Stanley Holdorf, supervising attorney for PLAN, said at the time: “We are appropriately concerned by the grievous human rights violations corroborated by numerous independent eyewitness reports. The remarkable consistency in these allegations establishes convincingly both the seriousness of the situation at storm-affected TDCJ and FBOP facilities, and the fact that rights-violating conditions persist even weeks after the storm. As Jefferson county is known to be situated in a coastal floodplain vulnerable to tropical storms, TDCJ and FBOP’s inadequate preparation for this foreseeable event constitutes a clear failure to uphold their most basic due diligence obligations to ensure safe and humane conditions for the human beings entrusted to their care.”

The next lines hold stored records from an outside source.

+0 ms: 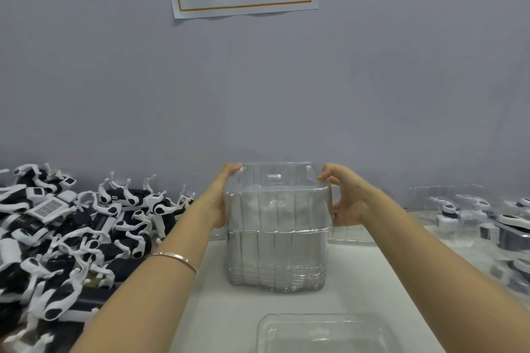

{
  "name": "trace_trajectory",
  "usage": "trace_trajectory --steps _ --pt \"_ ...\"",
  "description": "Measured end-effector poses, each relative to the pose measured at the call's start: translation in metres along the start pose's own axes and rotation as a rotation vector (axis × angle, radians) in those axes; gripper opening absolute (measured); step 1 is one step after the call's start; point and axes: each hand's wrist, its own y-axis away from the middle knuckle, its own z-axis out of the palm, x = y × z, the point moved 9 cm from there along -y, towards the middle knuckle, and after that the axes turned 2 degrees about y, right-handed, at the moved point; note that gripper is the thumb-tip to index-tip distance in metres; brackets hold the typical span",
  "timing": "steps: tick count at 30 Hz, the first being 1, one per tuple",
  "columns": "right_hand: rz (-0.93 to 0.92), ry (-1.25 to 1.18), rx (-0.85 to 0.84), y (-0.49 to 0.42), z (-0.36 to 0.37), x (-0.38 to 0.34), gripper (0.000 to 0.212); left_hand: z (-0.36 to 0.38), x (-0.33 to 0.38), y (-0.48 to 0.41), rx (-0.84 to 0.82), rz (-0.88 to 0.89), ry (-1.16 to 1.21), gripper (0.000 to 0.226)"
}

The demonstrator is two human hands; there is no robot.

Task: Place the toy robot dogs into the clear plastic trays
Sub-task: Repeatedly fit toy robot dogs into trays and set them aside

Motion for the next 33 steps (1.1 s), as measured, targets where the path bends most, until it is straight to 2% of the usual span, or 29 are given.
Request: trace_trajectory --steps 2,4,9,12,14,17,19,20,23,26,29,33 --pt "-0.027 0.017 0.027 -0.003 0.001 0.001 0.074 0.001 -0.008 0.000 0.045 -0.042 0.025 0.047" --pt "-0.037 0.058 0.052 -0.004 0.001 0.004 0.074 0.001 -0.012 0.002 0.064 -0.073 0.020 0.053" --pt "-0.054 0.139 0.033 -0.006 -0.008 0.014 0.069 0.001 -0.020 0.006 0.000 -0.092 0.005 0.055" --pt "-0.041 0.188 -0.009 0.001 -0.013 0.015 0.080 -0.013 -0.027 0.008 0.096 -0.107 -0.099 0.091" --pt "-0.042 0.245 -0.056 0.007 -0.014 0.018 0.079 -0.023 -0.034 0.015 0.168 -0.131 -0.217 0.102" --pt "-0.103 0.286 -0.026 0.011 -0.014 0.019 0.056 -0.031 -0.042 0.023 0.207 -0.134 -0.239 0.092" --pt "-0.128 0.264 0.010 0.013 -0.014 0.018 0.042 -0.026 -0.039 0.024 0.201 -0.052 -0.183 0.082" --pt "-0.121 0.247 0.011 0.013 -0.014 0.018 0.043 -0.023 -0.036 0.024 0.199 -0.014 -0.145 0.080" --pt "-0.049 0.237 0.005 0.016 -0.024 0.018 0.063 -0.015 -0.036 0.028 0.218 -0.001 -0.064 0.086" --pt "0.046 0.282 0.000 0.022 -0.031 0.018 0.074 -0.011 -0.038 0.030 0.182 0.018 -0.106 0.088" --pt "0.109 0.216 -0.036 0.028 -0.028 0.022 0.083 -0.008 -0.042 0.036 0.134 0.009 -0.103 0.075" --pt "0.098 0.111 -0.037 0.035 -0.028 0.021 0.091 -0.008 -0.042 0.044 0.145 -0.010 -0.073 0.062"
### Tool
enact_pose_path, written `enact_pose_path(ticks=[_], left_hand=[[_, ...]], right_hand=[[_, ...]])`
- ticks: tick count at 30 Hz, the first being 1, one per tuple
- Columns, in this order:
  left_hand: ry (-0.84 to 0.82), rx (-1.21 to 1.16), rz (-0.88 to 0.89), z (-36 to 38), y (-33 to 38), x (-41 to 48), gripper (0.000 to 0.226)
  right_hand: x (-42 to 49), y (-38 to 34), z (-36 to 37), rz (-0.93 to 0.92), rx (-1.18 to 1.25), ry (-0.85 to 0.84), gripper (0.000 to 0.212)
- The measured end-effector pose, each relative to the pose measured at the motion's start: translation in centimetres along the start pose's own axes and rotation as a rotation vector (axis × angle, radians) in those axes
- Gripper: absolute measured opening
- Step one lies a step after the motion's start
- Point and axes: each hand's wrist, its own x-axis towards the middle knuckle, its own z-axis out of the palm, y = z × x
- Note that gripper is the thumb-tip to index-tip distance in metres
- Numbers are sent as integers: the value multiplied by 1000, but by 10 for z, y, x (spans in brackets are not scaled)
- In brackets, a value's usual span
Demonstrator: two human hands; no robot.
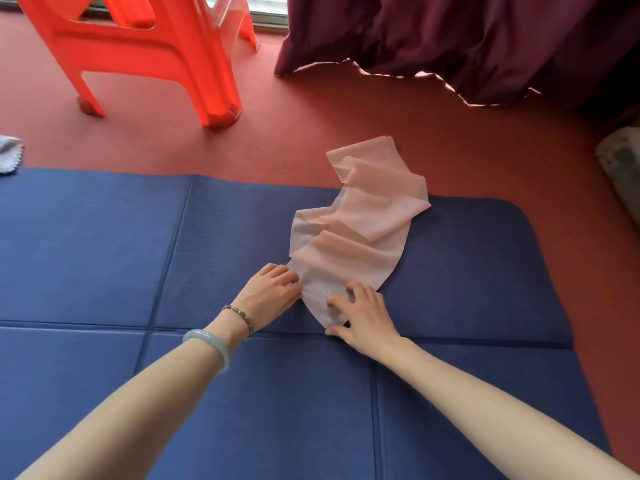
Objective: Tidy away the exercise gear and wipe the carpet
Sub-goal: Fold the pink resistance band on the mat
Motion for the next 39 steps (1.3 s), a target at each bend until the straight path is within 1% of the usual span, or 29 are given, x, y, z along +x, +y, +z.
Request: enact_pose_path(ticks=[2, 3, 5, 7, 12, 14, 16, 18, 20, 22, 24, 26, 27, 29, 32, 33, 34, 35, 36, 37, 38, 39], left_hand=[[-30, 3, 37, -5, -1, 7, 26], [-41, -6, 59, -9, 1, 9, 25], [-48, -40, 108, -17, 7, 5, 18], [-80, -65, 178, -25, 17, -8, 5], [-197, -108, 440, -51, 55, -45, 10], [-285, -159, 546, -56, 75, -63, 9], [-443, -238, 586, -58, 94, -81, 12], [-612, -370, 481, -59, 110, -93, 16], [-730, -476, 278, -66, 116, -95, 21], [-707, -562, 79, -72, 110, -90, 26], [-647, -591, -127, -78, 96, -78, 32], [-605, -607, -312, -76, 80, -62, 31], [-585, -620, -375, -73, 74, -52, 28], [-568, -636, -460, -65, 67, -37, 27], [-586, -592, -546, -50, 66, -31, 50], [-572, -507, -534, -45, 68, -34, 54], [-520, -388, -467, -42, 73, -38, 57], [-426, -274, -337, -40, 77, -42, 58], [-335, -197, -160, -38, 81, -46, 58], [-278, -153, 21, -36, 84, -49, 59], [-265, -133, 165, -35, 87, -51, 60], [-275, -115, 269, -31, 89, -54, 62]], right_hand=[[3, 7, 0, -41, 65, 66, 28], [3, 10, -1, -61, 99, 82, 22], [1, 14, -8, -56, 171, 47, 20], [-9, 9, -20, -50, 248, -43, 20], [-67, -9, -36, -172, 219, -311, 18], [-91, -13, -27, -201, 183, -402, 20], [-112, -18, -13, -189, 191, -517, 21], [-129, -24, -4, -167, 236, -619, 21], [-136, -27, -3, -118, 288, -658, 20], [-132, -24, -7, -11, 366, -599, 19], [-120, -14, -13, 135, 524, -449, 17], [-104, -1, -19, 295, 713, -314, 17], [-96, 6, -22, 365, 769, -278, 15], [-82, 18, -28, 456, 771, -251, 13], [-71, 30, -26, 477, 625, -229, 13], [-70, 32, -25, 448, 556, -204, 15], [-69, 32, -24, 402, 484, -163, 17], [-68, 31, -23, 351, 419, -107, 20], [-67, 31, -24, 303, 370, -43, 26], [-64, 31, -26, 256, 328, -1, 33], [-61, 33, -27, 204, 267, 11, 40], [-57, 34, -28, 146, 166, -6, 46]])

By shining a national spotlight on these issues and the grievous societal failure they constituted, PLAN increased pressure on FBOP and TDCJ to improve conditions in Beaumont-area prisons. Directly impacted prisoners and their loved ones played crucial roles in this coordinated emergency effort. Beaumont prisoners’ access to drinking water, functioning toilets and dry cells were reportedly restored immediately following this coordinated campaign of legal advocacy, media outreach and community organizing.